Of cause, all those ideas and possibilities may be actually duds. And we are doomed no matter not. But then what's the point of seeking for solution that does not exist?

I'm not proposing solutions here. I think we face an insurmountable opportunity.

But for some reason I don't understand, I am driven to stare the problem in the face in its full difficulty. 

I think it may be caused by https://en.wikipedia.org/wiki/Anxiety_disorder
I suffer from that too. 
That's a very counterproductive state of mind if the task is unsolvable in it's full difficulty. It makes you lose hope and stop trying solutions that would work if situation is not as bad as you imagined.

A good guess, and thank you for the reference, but (although I admit that the prospect of global imminent doom is somewhat anxious-making), anxiety isn't a state of mind I'm terribly familiar with personally.  I'm very emotionally stable usually, and I lost all hope years ago. It doesn't bother me much.

It's more that I have the 'taking ideas seriously' thing in full measure, once I get an *idee fixe* I can't let it go until I've solved it. AI Doom is currently third on the list after chess and the seed oil nonsense, but the whole Bing/Sydney thing started me thinking about it again and someone emailed me Eliezer's podcast, you know how it goes.

Although I do have a couple of friends who suffer greatly from Anxiety Disorder, and you have my sympathies, especially if you're interested in all this stuff! Honestly run away, there's nothing to be done and you have a life to live. 

Totally off topic but have you tried lavender pills?  I started recommending them to friends after Scott Alexander said they might work, and out of three people I've got one total failure, one refusal to take for good reasons, and one complete fix! Obviously do your own research as to side effects, just cause it's 'natural' doesn't mean it's safe. The main one is if you're a girl it will interfere with your hormones and might cause miscarriages.

Thanks for advice. Looks like my mind works similar to yours, i.e. can't give up task it has latched on. But mine brain draws way more from the rest of my body than it is healthy.
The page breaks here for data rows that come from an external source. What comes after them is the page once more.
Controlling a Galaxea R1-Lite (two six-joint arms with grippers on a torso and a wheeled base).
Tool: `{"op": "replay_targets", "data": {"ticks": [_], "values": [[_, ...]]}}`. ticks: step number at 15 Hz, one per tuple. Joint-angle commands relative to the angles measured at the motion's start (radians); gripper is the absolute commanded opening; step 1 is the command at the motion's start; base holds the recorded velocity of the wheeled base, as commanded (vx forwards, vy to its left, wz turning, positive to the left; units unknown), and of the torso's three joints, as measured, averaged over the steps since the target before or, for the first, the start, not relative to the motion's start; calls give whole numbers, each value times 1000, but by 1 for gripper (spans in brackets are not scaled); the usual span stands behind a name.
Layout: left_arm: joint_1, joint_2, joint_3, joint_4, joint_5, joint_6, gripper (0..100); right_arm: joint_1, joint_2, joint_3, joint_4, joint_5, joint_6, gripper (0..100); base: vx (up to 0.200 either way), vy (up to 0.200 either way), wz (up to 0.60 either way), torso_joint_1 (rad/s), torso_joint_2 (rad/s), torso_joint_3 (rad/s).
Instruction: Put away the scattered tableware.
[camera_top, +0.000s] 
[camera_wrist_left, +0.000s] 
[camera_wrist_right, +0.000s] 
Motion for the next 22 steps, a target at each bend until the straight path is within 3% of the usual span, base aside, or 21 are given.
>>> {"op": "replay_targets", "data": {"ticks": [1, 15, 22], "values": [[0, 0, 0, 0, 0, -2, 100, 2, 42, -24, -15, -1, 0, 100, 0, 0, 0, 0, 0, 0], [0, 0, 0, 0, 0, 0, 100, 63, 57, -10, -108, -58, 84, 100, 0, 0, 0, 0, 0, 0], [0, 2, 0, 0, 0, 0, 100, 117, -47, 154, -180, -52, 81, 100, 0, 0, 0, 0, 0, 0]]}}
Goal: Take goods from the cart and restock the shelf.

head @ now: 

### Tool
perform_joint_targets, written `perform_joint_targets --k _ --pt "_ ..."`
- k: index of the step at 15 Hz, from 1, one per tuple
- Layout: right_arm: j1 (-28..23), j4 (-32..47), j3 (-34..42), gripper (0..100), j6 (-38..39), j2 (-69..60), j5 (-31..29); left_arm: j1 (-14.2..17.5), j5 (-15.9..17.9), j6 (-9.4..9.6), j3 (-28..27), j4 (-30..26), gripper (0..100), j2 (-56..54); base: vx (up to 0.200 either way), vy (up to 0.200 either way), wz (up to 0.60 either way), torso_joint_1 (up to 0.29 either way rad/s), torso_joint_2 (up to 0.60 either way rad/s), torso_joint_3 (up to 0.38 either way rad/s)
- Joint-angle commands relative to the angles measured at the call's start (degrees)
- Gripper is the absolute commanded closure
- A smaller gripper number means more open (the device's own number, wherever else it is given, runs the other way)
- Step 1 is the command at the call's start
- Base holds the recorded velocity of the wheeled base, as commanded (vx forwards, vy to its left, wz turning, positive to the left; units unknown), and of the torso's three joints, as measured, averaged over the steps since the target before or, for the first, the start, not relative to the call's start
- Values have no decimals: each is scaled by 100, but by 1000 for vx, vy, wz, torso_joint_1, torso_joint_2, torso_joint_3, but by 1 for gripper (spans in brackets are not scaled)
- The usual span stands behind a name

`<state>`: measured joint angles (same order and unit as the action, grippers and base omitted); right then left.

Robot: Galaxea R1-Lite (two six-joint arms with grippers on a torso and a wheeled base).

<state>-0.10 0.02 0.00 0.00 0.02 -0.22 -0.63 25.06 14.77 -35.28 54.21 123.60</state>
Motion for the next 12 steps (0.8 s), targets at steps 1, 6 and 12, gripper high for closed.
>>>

It's not as bad now as it was in the first couple of week, but I still have problem sleeping regularly, because my mind can't switch off the overdrive mode. So, I become sleepy AND agitated at the same time, which is quite unpleasant and unproductive state.

There are no Lavender Pills around here, but I take other anxiety medications, and they help, to an extent.

These seemed good, they taste of lavender, but the person trying them got no effect:

https://www.amazon.co.uk/gp/product/B06XPLTLLN/ref=ppx_yo_dt_b_search_asin_title?ie=UTF8&psc=1

Lindens Lavender Essential Oil 80mg Capsules

The person who had it work for them tried something purchased from a shop, Herbal Calms maybe?, anyway, lavender oil in vegetable oil in little capsules. She reports that she can get to sleep now, and can face doing things that she couldn't previously do due to anxiety if she pops a capsule first.